(from PW18 tracking) "Passe solitaire" has been left in french.
Is there a suitable translation? Make consistent.
See p050v_1
MYSTERY BIRD:
Cotgrave: "a little black-brown Owsell (or bird like an Owsell) thats ever alone, or if in any companie, with Sparrowes, among stone walls, or on the tops of houses, where sometime she singeth prettily."
NB: OED "ouzel" = 1.a European blackbird (Turdus merula); 1.b Ring ouzel (Turdus torquatus); 2. birds resembling the blackbird
French naturalist Georges-Louis Leclerc, Comte de Buffon (7 September 1707 – 16 April 1788) notes in his 36-volume "Histoire naturelle" that the "merle solitaire" was known in France also as the "paisse solitaire." Description of the bird Vol. 3, p. 358–62, makes clear the rock/architecture habitat.
Bouffon's bird also described in Bechstein, The Natural History of Cage Birds (1838), entry on "The Solitary Thrush" (p. 203)
very recent distinction made between the family Turdidae (true thrushes) and Muscicapidae (Old World flycatchers); both families include birds commonly referred to as thrushes. Since European Turdidae build nests exclusively on tree branches, this family can likely be excluded
modern "rock thrushes" covers the genus Monticola of the Muscicapidae family
"passe solitaire" may be identical to the modern Blue Rock Thrush (Monticola solitarius; formerly Turdus solitarius—both given in Linneaus 1758)

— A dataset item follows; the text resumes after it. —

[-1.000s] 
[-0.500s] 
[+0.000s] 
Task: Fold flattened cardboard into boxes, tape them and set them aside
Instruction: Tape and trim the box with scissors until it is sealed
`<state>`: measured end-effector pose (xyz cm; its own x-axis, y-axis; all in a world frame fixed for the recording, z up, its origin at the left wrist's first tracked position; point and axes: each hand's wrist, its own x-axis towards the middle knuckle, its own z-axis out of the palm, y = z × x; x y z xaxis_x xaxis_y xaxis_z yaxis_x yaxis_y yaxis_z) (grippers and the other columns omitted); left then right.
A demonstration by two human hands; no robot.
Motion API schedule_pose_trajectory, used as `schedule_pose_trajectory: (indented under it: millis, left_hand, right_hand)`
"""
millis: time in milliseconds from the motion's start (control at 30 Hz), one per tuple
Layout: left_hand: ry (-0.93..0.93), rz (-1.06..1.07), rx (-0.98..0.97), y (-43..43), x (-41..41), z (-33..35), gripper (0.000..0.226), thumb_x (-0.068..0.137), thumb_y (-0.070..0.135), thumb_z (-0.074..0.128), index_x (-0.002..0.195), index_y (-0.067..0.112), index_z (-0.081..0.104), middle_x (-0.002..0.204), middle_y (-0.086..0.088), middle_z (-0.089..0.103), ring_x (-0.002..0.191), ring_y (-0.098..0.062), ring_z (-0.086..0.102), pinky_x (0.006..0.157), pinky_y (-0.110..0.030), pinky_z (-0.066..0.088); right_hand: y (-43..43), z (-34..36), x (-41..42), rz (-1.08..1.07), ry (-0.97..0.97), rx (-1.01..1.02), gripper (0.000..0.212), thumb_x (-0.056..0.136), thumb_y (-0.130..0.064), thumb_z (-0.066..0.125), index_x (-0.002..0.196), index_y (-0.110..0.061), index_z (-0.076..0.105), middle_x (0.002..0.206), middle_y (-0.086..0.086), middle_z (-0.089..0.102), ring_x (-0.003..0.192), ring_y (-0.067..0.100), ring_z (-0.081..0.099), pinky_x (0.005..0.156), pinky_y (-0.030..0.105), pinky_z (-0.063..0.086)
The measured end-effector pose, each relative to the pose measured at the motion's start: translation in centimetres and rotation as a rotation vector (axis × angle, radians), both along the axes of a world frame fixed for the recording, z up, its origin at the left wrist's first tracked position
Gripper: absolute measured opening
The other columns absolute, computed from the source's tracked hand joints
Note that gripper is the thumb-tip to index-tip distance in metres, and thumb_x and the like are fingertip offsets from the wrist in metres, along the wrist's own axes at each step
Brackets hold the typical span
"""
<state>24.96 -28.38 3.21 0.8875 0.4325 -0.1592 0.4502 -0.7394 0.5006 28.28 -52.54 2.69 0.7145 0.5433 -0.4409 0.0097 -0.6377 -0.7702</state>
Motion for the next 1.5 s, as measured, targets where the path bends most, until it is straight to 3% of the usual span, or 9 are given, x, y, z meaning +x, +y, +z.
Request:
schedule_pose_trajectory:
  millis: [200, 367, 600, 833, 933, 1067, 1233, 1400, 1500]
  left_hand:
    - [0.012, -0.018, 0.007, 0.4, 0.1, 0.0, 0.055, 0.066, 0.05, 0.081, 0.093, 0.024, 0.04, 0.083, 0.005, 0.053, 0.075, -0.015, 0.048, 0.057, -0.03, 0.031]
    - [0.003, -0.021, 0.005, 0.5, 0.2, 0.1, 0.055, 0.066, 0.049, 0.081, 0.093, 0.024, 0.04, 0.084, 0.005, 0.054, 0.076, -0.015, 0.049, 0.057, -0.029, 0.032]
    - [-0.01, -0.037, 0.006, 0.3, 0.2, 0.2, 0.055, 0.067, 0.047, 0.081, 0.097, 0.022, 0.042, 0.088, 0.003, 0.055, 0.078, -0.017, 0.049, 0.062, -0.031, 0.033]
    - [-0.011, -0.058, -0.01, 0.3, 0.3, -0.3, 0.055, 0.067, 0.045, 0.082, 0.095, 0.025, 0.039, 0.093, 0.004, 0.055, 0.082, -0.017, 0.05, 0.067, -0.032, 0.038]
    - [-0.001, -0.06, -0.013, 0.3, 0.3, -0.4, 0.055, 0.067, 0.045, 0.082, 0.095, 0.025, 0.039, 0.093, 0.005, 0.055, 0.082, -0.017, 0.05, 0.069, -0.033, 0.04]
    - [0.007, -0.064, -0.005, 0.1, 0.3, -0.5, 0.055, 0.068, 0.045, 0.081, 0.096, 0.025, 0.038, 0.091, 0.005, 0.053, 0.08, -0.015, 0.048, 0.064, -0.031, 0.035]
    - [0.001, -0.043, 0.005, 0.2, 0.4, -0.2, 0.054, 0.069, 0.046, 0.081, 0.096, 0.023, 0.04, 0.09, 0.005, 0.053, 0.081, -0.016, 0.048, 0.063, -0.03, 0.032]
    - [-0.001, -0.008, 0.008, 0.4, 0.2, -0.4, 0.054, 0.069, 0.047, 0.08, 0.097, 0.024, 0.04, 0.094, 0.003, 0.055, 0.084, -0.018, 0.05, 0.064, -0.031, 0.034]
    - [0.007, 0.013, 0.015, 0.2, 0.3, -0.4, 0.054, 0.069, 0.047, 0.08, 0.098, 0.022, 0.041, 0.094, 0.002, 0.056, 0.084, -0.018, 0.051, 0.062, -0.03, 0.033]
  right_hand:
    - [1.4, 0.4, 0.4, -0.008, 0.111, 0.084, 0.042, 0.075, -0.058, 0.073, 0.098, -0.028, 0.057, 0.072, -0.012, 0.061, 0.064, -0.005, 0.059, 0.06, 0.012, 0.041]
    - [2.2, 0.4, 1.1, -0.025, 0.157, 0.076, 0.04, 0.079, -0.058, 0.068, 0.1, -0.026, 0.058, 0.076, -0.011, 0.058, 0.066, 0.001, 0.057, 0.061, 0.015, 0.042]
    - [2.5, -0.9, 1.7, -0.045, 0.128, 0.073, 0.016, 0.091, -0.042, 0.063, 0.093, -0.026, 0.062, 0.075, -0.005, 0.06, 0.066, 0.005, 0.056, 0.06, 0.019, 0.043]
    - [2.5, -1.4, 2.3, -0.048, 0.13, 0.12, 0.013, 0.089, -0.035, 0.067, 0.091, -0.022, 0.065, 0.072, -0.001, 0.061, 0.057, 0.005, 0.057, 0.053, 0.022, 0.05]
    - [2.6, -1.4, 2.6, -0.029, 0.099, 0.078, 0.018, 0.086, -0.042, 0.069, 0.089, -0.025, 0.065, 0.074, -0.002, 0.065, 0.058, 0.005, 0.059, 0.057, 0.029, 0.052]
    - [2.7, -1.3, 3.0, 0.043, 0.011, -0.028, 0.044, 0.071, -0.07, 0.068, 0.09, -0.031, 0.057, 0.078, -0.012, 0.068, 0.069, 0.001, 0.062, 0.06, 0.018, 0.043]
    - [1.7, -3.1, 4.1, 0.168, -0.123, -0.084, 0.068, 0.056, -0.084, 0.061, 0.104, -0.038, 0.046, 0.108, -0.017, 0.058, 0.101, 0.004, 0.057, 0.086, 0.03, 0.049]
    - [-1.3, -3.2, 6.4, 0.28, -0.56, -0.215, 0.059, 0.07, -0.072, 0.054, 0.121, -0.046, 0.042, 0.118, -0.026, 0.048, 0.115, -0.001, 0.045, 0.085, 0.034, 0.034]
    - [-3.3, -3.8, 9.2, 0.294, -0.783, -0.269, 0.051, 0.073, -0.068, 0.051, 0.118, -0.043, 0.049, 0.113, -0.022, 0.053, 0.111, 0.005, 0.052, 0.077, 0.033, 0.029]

THU recommendation: translate as "rock thrush" (thus capturing the genus) and add editorial note since there is but one instance of "passe solitaire" in the manuscript
See also: Pierre Belon, L'histoire de la nature des oyseaux, avec leurs descriptions, et naïfs portraicts retirez du naturel / escrite en sept livres (1555), chapter XXX on "paisse solitaire" https://archive.org/details/hin-wel-all-00001828-001/page/n354
Paul J. Smith's "Passer solitarius: Tribulations of a Lonely Bird in Poetry and Natural History, from Petrarch to Buffon" (Brill, 2018) suggests that Brisson and Bouffon successfully identify the "passer solitarius" as the "alpine accentor" in the later 18th century. See doi:10.1163/9789004367432_018
NB: the "passer solitarius" is mentioned in Psalm 101 (102).
NEW THU RECOMMENDATION: call it the "solitary sparrow" and put Smith's article as an editorial note.